Two questions that look alike but aren't:

- **What's supported (what can I warm up)?** — the curated catalog of "gears"
  model-gear knows how to serve, each tagged `load-tested` (proven on this box) or
  `configured` (declared, not yet proven). It's **static** — defined in
  `model_gear/catalog.py`, shipped in the wheel, unchanged by what's running.
  Read it with `model overview --list` or the gateway's `GET /v1/models/supported`.
- **What's loaded right now?** — the model(s) actually in GPU memory this instant
  (one in single-model mode, two in the fleet). The live source is `GET /v1/models`
  (OpenAI-standard); `model fleet status` queries it. `model status` /
  `model whoami` instead report the model the deployment is *configured* to serve
  (from `.env`) plus container health — normally the same model, but it's
  configuration (which can be stale), not a live query.

| Question | CLI | HTTP |
|---|---|---|
| What *can* I run? (catalog) | `model overview --list` | `GET /v1/models/supported` |
| What's *loaded* right now? | `model fleet status` | `GET /v1/models` |
| What's the deployment *set* to serve? | `model status` / `model whoami` | — |

Mnemonic: the catalog is *what's on the menu (and which dishes we've cooked)*;
`/v1/models` is *what's hot now*. See
[`docs/gateway-fleet.md`](docs/gateway-fleet.md#supported-catalog-vs-warm-backends).

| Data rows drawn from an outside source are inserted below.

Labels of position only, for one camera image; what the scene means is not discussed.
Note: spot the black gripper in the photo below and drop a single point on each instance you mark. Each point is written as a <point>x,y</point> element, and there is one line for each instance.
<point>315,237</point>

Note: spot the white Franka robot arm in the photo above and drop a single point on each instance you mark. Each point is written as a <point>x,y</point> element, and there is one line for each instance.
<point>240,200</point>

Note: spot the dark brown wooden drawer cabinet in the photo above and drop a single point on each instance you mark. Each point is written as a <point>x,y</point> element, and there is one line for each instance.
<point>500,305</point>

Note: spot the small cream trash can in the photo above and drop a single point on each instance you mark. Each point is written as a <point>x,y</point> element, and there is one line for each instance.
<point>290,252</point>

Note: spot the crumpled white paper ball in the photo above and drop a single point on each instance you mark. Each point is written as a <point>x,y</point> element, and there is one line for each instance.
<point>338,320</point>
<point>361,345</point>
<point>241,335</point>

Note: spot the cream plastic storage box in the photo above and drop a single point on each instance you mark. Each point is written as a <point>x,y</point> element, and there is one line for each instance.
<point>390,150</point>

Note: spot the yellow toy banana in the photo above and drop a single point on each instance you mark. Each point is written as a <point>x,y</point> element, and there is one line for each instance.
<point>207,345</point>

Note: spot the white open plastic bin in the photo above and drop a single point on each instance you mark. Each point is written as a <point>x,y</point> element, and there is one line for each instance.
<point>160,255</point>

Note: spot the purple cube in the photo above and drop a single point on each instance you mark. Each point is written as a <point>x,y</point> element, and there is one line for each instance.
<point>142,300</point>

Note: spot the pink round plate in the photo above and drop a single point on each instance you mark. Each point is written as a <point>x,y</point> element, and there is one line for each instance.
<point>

## model-gear is also the deployed agent

`model-gear` is one identity, not two: it is the repo/tool that serves the model
*and* the local thinking agent deployed on it. The agent's runtime identity lives
in `AGENTS.md` (the `acp` system prompt) and `culture.yaml` (`suffix: model-gear`,
`backend: acp`, `model: vllm-local/mmangkad/Qwen3.6-27B-NVFP4`) — the same
model-gear that runs the engine consumes it over the `acp` `vllm-local` provider.

## Acknowledgements

The serve tuning (the flashinfer attention backend, chunked prefill, async
scheduling, `--max-num-seqs` / `--max-num-batched-tokens`, and the MoE marlin +
MTP speculative-decode flags) and the prompt-heavy / decode-heavy / balanced
workload shapes follow **[shahizat](https://forums.developer.nvidia.com/u/shahizat)**'s
cross-machine NVFP4 benchmark of `Qwen3.6-35B-A3B-NVFP4` on DGX Spark, Jetson
Thor, and Blackwell 6000 Pro:
[*Benchmark Report: Qwen3.6-35B-A3B-NVFP4 on NVIDIA DGX Spark / Jetson Thor / Blackwell 6000 Pro*](https://forums.developer.nvidia.com/t/benchmark-report-qwen3-6-35b-a3b-nvfp4-on-nvidia-dgx-spark-jetson-thor-blackwell-6000-pro/371810)
(NVIDIA Developer Forums, 2026). See [`docs/tuning-profiles.md`](docs/tuning-profiles.md).